Building a balanced binary tree from sorted input in O(n)
Writing about Knuth's literate programming book reminded me about when I met him (at a conference) and asked why the following algorithm wasn't in TAOCP. He grasped the algorithm from a ten-second description, and said it wasn't there because he didn't know about it. Good reason.
My TA at university (when I invented it for an exercise) wasn't aware of it either, but unlike Knuth, my TA didn't understand it. And I hadn't commented the code at all. Sigh.

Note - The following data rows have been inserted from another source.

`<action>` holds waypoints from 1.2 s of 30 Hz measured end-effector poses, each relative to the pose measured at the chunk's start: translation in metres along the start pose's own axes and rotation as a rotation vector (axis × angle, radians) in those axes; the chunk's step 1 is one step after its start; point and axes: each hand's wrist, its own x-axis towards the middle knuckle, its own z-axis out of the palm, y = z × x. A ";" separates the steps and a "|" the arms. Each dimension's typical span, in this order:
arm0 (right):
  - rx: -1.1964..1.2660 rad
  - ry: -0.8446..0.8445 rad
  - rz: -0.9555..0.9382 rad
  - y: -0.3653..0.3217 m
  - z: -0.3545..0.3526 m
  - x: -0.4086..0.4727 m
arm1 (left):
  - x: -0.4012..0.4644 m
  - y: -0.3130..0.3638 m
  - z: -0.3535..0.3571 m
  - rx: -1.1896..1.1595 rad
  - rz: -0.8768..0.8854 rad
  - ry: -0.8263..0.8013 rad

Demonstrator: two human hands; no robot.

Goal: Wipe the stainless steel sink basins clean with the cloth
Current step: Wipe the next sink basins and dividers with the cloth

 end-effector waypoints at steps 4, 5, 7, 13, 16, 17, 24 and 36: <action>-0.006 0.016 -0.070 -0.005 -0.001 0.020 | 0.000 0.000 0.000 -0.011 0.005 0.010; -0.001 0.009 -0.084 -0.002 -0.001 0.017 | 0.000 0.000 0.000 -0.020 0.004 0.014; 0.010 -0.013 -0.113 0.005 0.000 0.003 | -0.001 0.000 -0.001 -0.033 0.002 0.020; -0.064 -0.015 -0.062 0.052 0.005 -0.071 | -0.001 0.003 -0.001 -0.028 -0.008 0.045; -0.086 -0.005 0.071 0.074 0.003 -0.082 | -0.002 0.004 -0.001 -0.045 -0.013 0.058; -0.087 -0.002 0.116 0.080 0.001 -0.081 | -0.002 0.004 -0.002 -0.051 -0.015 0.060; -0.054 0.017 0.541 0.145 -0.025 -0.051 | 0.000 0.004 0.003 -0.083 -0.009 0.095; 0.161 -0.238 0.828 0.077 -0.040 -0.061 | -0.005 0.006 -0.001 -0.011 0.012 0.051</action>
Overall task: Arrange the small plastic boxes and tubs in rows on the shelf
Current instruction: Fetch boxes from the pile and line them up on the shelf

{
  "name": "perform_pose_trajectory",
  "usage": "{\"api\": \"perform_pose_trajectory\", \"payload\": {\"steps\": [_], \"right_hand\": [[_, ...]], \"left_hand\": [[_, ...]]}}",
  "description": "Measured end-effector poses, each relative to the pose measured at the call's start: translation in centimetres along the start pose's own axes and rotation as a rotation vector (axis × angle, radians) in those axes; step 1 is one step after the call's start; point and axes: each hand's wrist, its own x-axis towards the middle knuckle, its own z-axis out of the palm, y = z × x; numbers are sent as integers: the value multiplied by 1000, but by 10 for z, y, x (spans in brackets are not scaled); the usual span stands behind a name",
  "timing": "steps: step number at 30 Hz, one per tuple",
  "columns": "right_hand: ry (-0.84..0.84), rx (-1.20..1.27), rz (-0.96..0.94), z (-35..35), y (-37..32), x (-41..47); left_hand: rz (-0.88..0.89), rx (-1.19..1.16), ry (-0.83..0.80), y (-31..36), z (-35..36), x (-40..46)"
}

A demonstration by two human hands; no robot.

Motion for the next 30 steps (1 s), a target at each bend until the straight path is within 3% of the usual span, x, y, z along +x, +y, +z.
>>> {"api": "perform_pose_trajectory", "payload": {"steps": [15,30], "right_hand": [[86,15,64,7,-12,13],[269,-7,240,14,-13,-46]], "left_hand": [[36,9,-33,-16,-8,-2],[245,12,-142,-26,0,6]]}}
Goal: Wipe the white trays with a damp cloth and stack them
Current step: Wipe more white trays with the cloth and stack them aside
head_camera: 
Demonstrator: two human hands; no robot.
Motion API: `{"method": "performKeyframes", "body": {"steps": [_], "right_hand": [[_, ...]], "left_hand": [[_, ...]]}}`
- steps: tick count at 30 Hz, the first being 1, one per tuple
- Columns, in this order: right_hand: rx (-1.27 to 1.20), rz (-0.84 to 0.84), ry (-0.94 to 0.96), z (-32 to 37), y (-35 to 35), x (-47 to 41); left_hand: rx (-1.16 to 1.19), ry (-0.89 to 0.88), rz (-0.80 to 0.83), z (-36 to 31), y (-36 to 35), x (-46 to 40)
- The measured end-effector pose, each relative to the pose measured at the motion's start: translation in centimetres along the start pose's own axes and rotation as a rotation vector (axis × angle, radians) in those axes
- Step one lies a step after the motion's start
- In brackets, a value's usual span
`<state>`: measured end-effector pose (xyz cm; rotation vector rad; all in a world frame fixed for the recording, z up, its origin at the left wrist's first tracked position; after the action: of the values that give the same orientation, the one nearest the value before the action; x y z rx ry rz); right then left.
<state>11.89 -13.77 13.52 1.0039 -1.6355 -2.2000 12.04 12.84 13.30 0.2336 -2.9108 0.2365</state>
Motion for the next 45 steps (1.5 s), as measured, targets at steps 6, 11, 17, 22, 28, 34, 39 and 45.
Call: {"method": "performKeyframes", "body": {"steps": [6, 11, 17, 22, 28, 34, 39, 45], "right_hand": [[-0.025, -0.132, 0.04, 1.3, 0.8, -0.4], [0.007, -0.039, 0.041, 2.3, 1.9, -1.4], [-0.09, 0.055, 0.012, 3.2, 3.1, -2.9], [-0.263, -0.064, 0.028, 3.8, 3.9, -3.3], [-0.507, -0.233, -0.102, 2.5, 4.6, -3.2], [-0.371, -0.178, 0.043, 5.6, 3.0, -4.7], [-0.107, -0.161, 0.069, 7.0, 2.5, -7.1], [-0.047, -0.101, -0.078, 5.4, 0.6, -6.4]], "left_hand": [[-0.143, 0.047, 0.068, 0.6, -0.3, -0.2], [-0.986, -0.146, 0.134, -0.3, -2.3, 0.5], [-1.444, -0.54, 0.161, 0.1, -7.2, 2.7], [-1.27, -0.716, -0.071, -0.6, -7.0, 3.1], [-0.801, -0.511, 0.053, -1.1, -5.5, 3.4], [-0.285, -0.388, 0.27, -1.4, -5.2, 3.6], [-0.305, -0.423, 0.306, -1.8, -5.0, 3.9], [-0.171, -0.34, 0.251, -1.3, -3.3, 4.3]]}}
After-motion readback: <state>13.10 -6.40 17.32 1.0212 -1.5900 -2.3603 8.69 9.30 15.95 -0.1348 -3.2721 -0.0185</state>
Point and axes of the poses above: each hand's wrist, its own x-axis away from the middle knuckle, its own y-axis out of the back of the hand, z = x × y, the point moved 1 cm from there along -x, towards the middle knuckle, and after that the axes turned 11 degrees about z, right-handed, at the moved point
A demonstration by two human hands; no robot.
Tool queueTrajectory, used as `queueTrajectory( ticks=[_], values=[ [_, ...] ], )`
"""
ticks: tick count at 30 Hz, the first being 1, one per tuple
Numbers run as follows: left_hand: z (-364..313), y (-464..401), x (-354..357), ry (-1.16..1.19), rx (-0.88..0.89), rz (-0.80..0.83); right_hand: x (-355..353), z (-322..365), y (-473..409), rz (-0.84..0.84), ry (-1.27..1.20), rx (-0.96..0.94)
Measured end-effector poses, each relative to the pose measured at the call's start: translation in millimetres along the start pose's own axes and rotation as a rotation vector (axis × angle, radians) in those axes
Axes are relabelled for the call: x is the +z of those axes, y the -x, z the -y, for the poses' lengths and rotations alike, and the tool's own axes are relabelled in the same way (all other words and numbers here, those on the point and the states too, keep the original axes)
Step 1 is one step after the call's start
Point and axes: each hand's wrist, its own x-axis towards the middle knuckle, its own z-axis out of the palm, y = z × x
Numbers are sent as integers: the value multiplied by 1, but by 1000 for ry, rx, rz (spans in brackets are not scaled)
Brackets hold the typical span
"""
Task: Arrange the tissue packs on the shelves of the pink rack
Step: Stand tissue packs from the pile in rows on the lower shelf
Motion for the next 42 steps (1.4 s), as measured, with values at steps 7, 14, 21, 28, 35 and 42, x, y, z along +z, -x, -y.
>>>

Here are some words in sorted order:
Decimal | Binary | Word |
---|---|---|
1 | 00001 | name |
2 | 00010 | next |
3 | 00011 | non |
4 | 00100 | of |
5 | 00101 | on |
6 | 00110 | one |
7 | 00111 | other |
8 | 01000 | perform |
9 | 01001 | piece |
10 | 01010 | play |
11 | 01011 | reached |
12 | 01100 | row |
13 | 01101 | same |
14 | 01110 | scrambled |
15 | 01111 | so |
16 | 10000 | software |
17 | 10001 | still |
18 | 10010 | successful |
19 | 10011 | that |
20 | 10100 | the |
21 | 10101 | this |
22 | 10110 | title |
You may observe that the boldfaced digits look like a binary tree. This property can be used to build a binary tree in O(n) given sorted input. Making an empty tree and repeatedly calling its insert operation is already quite fast, probably O(n log2(n)), so you may or may not care about the improvement. If the input happens to be in sorted order, lookups on a regular binary tree will be slow, but a tree built by this algorithm behaves well.
The algorithm:
- Make a zero-filled array a of node pointers, as big as the tree can be deep. log2(sizeof(void*)) is fine.
- For each item of input:
- Make a node with that input. Set its left and right children to null.
- Compute the node's proper level, l, by counting the number of zero bits below the least significant one bit.
- If l>0, and a[l-1] is filled, make the left pointer of your new node point to a[l-1] and clear a[l-1].
- If a[l+1] is filled, make its right pointer point to your new node.
- Set a[l] to the new node.
- Make a new variable, n, a pointer to a node. Set it to null.
- For each node in a, a[l], starting with a[0]:
- If a[l] is non-null, set a[l]'s right pointer to n, and set n to a[l].
At the end, n is the root of the tree.
A slight variation of the algorithm can be used to make sure the root has an almost equal number of left and right children.
Another variation can be used to rebalance an existing tree.